En consecuencia, en la especie, por las características de la acción y los argumentos explicados precedentemente, en cumplimiento del objeto y finalidad del citado mecanismo de defensa, como es la restitución o restablecimiento inmediato de los derechos fundamentales y garantías constitucionales conculcados, teniendo presente que además de los derechos demandados como vulnerados, se encuentran en juego varios otros que guardan estrecha relación, como son, el interés superior de la minoridad, la paternidad y la asistencia familiar; resulta por demás razonable iniciar el cómputo del plazo de caducidad a partir del 29 de septiembre de 2011; fecha en la que recién la ahora accionante pudo tener acceso real al tenor íntegro del “Auto de Vista REG/S.CII/ZGC/AINT.185/06.09.11” que supuestamente le causó agravio, por lo que la interposición de la presente acción se encuentra dentro del plazo de caducidad establecido por la Constitución Política del Estado, la Ley del Tribunal Constitucional Plurinacional y la jurisprudencia, y determina la apertura de la vía constitucional a efectos del análisis de los presupuestos demandados.
[9]El FJ III.2. puntualiza: “Entonces lo referido provoca que el término de seis meses referido por el art. 129.II de la CPE, se constituya en un parámetro objetivo de un plazo considerado por el legislador constituyente como razonable para interponer la demanda de amparo constitucional pero que en atención al valor justicia, el derecho de acceso a la justicia, el principio de igualdad que impele a otorgar un trato diferente a situaciones disímiles, la interpretación pro homine del texto constitucional dicha consideración no puede ser automática sino lo suficientemente flexible para considerar las particularidades de cada caso en concreto.”.
[10]El FJ III.2, señala: “Comprobándose que en el caso de autos, es posible efectuar dicha excepción en cuanto al petitorio solicitado, por la naturaleza de los derechos invocados y no existiendo motivo alguno para no ingresar al análisis de fondo de esta acción de defensa conforme a lo expuesto en el presente Fundamento Jurídico, corresponde referirse en los siguientes, al problema jurídico central denunciado por el accionante.”.

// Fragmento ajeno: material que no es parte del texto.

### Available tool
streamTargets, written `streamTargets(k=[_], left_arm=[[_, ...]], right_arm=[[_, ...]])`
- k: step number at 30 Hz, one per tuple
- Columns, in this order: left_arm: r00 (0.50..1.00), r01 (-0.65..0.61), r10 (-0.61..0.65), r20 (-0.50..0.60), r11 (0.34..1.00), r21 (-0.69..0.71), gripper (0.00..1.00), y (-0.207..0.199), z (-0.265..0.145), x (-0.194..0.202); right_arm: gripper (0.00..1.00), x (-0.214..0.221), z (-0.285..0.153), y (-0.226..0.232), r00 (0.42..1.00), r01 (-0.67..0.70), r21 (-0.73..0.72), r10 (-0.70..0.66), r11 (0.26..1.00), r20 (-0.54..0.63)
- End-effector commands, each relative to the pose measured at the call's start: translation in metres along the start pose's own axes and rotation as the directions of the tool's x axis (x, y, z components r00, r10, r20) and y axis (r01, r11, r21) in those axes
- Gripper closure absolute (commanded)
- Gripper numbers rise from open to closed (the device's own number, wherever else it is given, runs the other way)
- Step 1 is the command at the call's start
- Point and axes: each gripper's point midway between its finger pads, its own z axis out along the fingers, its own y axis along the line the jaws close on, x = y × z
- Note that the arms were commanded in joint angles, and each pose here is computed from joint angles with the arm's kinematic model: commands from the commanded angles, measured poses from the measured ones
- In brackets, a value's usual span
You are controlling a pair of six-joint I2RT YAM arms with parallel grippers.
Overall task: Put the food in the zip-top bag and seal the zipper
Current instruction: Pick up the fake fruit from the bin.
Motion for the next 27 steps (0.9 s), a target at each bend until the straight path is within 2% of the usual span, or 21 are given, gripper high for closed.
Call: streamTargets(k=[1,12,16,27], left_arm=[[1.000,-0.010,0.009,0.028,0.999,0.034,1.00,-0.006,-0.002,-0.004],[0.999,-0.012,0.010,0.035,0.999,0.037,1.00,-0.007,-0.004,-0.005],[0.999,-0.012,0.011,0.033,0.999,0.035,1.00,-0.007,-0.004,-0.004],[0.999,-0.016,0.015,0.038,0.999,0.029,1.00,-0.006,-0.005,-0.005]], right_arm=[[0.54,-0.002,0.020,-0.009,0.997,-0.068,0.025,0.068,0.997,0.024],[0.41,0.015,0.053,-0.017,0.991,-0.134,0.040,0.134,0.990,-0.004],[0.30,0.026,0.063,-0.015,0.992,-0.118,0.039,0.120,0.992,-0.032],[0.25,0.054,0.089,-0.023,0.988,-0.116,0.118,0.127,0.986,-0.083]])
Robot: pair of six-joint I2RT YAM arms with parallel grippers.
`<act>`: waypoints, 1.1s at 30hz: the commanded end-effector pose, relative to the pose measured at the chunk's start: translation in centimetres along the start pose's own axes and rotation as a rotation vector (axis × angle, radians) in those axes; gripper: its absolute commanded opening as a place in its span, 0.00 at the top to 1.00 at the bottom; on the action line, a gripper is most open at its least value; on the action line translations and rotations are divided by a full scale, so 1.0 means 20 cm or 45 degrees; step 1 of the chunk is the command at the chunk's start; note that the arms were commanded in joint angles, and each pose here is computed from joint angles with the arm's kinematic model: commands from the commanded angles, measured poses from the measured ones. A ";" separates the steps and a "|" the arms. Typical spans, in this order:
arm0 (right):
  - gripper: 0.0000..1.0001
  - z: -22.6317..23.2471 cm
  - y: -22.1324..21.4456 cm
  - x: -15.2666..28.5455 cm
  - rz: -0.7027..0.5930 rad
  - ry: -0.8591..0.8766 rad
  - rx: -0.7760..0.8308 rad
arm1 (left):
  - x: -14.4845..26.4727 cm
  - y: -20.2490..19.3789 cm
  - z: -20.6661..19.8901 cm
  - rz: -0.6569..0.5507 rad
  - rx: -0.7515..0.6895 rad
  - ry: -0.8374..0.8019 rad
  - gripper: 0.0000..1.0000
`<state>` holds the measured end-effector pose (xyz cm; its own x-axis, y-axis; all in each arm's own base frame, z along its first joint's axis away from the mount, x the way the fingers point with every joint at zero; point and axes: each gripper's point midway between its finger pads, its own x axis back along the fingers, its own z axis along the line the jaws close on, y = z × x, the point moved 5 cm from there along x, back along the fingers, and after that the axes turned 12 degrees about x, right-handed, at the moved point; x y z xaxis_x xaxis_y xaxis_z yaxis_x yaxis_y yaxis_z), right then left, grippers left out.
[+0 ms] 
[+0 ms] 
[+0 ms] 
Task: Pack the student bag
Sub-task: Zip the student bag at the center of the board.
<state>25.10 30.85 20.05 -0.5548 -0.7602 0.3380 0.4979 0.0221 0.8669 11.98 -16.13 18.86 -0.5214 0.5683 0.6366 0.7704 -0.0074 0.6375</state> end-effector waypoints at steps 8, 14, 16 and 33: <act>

[11]El FJ III.2, señala: “En el contexto expuesto, la presentación de la acción de amparo constitucional antes del vencimiento del plazo de seis meses, computable desde el conocimiento real del acto u omisión denunciado como lesivo a derechos fundamentales, inequívocamente constituye un requisito a ser verificado en la etapa de admisibilidad, cuyo incumplimiento constituye una causal reglada de improcedencia, por lo que la observancia del principio de inmediatez vinculado con el plazo de caducidad de la acción de amparo constitucional, debe ser resguardada en etapa de admisibilidad como regla general aplicable a todos los casos, salvo el supuesto en el cual, en esta etapa, ya sea ante instancias del juez o tribunal de garantías o en conocimiento de la causa por la Comisión de Admisión en fase de admisibilidad, se genere una duda razonable sobre una lesión manifiesta y “grosera” a derechos fundamentales que en un análisis de fondo de la problemática, podría implicar la aplicación del principio de justicia material a la luz de la pauta de interpretación denominada pro-actione.”.
[12] La SCP 0846/2012 de 20 de agosto FJ III.2.1.i determinó “Ello se puede verificar en las líneas jurisprudenciales de la protección reforzada de los sectores de especial vulnerabilidad, que ha tenido su efecto irradiador no sólo en los derechos fundamentales sustantivos, sino asimismo, en los derechos procesales de éstos”.